### What you have to do
Which lines of the entries below run from the one holding "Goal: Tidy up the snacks" to the one holding "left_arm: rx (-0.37", inclusive? Set down exactly those lines and no others.

Available data Block Start

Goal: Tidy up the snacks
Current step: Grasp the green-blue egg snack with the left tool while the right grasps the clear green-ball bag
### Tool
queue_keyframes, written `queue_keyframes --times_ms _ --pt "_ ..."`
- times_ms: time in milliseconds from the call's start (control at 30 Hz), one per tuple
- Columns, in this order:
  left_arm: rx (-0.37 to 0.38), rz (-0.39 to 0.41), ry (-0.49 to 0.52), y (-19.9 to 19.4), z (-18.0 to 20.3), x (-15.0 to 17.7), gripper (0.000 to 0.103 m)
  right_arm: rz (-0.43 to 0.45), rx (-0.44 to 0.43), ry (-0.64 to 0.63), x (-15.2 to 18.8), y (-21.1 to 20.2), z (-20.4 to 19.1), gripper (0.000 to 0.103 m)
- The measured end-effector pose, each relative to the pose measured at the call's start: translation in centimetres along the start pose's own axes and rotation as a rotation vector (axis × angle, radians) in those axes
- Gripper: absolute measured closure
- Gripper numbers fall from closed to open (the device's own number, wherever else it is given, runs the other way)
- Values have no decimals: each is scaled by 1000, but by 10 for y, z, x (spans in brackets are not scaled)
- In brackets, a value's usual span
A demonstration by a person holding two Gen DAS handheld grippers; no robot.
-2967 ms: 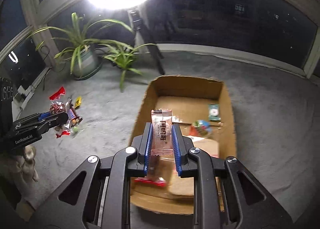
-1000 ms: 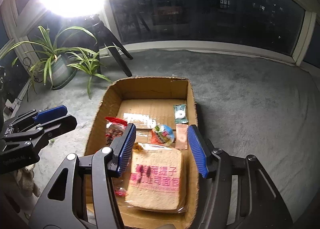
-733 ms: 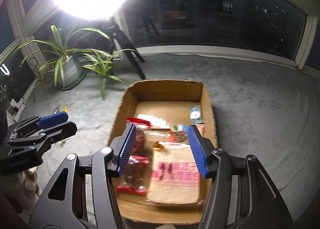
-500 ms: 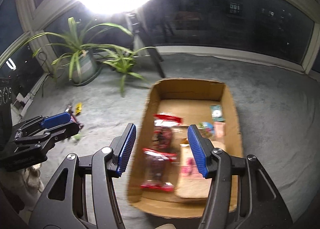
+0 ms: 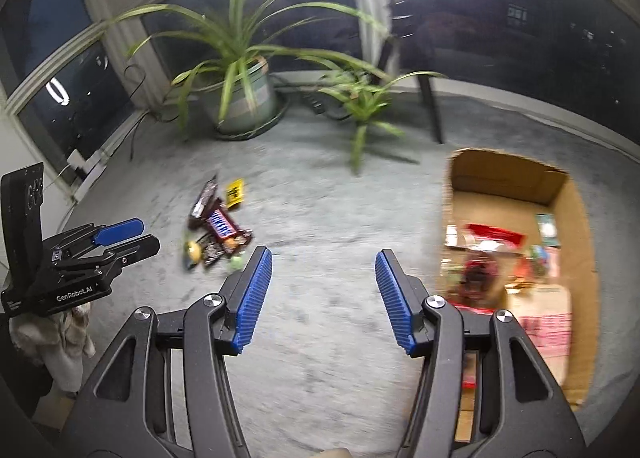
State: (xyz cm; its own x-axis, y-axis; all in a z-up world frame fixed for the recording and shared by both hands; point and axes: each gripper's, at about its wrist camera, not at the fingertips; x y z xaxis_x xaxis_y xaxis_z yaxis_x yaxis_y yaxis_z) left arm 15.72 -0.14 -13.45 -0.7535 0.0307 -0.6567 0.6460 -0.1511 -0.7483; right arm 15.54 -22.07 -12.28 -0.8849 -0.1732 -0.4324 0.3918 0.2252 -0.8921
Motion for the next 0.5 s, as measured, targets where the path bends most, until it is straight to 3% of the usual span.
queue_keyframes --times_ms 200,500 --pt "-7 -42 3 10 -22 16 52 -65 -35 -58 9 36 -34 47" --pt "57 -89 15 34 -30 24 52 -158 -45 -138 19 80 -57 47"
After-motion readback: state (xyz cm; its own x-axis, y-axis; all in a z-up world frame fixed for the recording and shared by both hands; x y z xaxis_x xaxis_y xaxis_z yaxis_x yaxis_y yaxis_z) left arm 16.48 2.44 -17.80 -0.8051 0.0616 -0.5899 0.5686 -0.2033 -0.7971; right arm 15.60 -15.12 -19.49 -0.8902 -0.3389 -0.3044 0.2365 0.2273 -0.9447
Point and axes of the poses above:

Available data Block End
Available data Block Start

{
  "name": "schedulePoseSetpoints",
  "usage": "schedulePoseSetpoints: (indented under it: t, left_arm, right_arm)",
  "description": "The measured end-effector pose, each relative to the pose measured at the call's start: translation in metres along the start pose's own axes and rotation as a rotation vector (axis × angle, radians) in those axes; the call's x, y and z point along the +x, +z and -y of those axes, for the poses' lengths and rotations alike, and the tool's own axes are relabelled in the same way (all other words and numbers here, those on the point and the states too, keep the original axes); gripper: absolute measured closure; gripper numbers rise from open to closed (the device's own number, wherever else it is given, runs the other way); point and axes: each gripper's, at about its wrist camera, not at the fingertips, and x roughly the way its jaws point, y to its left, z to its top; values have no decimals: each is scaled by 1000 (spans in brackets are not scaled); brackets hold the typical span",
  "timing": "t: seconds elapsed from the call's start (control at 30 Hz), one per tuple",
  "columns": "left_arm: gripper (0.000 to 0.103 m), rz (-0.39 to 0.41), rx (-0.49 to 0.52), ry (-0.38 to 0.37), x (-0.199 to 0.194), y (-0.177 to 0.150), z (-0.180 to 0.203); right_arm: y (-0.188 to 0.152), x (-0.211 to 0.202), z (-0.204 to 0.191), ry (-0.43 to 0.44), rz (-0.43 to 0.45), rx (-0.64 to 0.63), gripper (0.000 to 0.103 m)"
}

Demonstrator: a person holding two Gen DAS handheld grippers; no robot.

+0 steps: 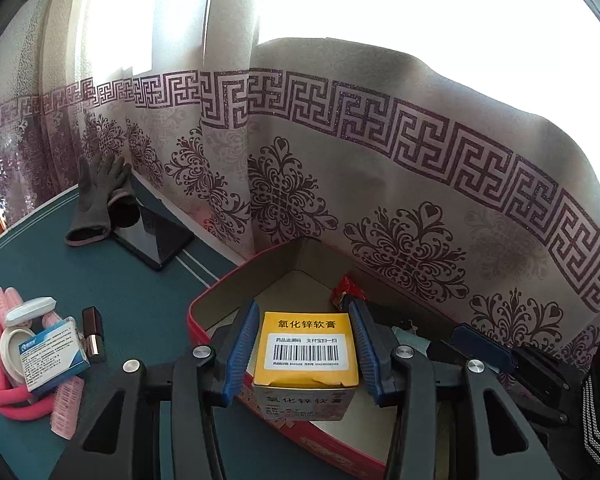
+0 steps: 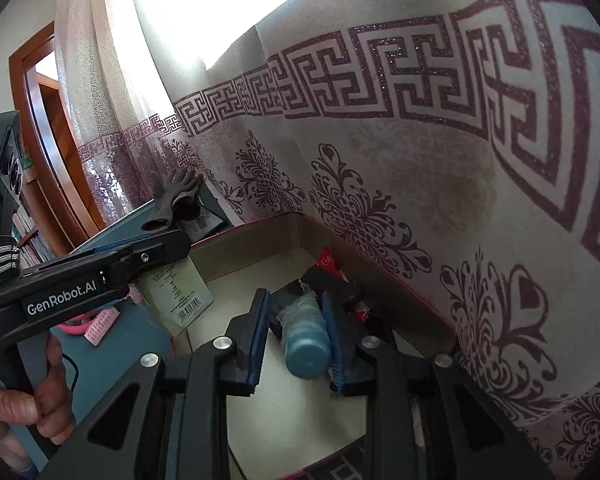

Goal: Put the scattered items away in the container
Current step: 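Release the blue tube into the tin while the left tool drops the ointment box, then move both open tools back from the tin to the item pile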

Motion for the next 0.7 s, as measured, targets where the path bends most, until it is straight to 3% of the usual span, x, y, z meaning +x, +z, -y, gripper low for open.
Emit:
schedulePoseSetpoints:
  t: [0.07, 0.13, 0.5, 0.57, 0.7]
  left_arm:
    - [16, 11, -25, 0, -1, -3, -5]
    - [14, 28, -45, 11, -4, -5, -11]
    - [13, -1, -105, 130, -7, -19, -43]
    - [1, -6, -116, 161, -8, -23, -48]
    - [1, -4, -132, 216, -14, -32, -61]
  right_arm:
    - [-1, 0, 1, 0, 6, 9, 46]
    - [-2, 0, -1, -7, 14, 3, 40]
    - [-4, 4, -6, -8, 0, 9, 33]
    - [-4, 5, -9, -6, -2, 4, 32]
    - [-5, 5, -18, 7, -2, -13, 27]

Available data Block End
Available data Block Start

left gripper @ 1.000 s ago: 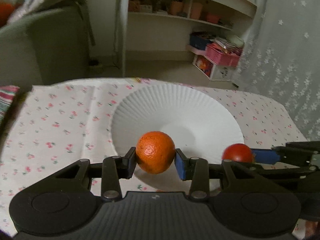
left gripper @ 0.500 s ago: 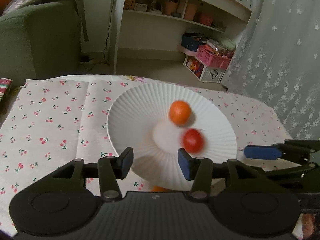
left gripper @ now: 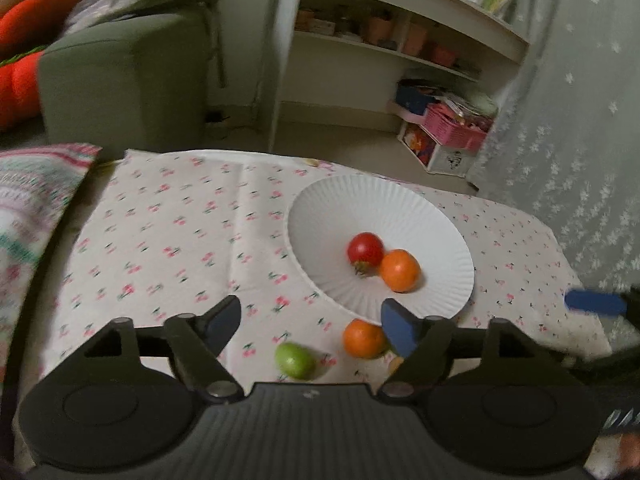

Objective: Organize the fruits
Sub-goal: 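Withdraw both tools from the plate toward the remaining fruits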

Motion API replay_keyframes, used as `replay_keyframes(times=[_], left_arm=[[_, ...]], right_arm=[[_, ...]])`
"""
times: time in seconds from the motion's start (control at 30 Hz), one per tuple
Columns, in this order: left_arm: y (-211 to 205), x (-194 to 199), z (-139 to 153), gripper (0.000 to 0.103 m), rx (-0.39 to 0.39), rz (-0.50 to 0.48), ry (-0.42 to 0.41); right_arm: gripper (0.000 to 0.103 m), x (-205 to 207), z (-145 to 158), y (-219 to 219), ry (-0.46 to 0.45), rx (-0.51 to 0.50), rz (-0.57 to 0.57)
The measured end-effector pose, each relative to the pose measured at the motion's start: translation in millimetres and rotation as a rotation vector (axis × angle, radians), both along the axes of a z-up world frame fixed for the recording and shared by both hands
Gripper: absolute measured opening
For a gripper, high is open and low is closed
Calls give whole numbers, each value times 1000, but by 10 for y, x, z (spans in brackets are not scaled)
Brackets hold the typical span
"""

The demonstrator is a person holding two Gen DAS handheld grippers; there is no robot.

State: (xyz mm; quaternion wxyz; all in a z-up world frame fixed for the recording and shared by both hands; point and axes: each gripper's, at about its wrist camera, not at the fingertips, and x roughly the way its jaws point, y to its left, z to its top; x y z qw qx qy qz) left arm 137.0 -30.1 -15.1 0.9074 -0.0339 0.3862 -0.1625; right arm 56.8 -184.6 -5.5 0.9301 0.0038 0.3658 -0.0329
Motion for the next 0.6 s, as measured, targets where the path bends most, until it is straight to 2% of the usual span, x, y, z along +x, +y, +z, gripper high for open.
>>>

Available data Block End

### Answer space
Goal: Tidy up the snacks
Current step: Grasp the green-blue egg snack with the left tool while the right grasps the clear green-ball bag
### Tool
queue_keyframes, written `queue_keyframes --times_ms _ --pt "_ ..."`
- times_ms: time in milliseconds from the call's start (control at 30 Hz), one per tuple
- Columns, in this order:
  left_arm: rx (-0.37 to 0.38), rz (-0.39 to 0.41), ry (-0.49 to 0.52), y (-19.9 to 19.4), z (-18.0 to 20.3), x (-15.0 to 17.7), gripper (0.000 to 0.103 m)

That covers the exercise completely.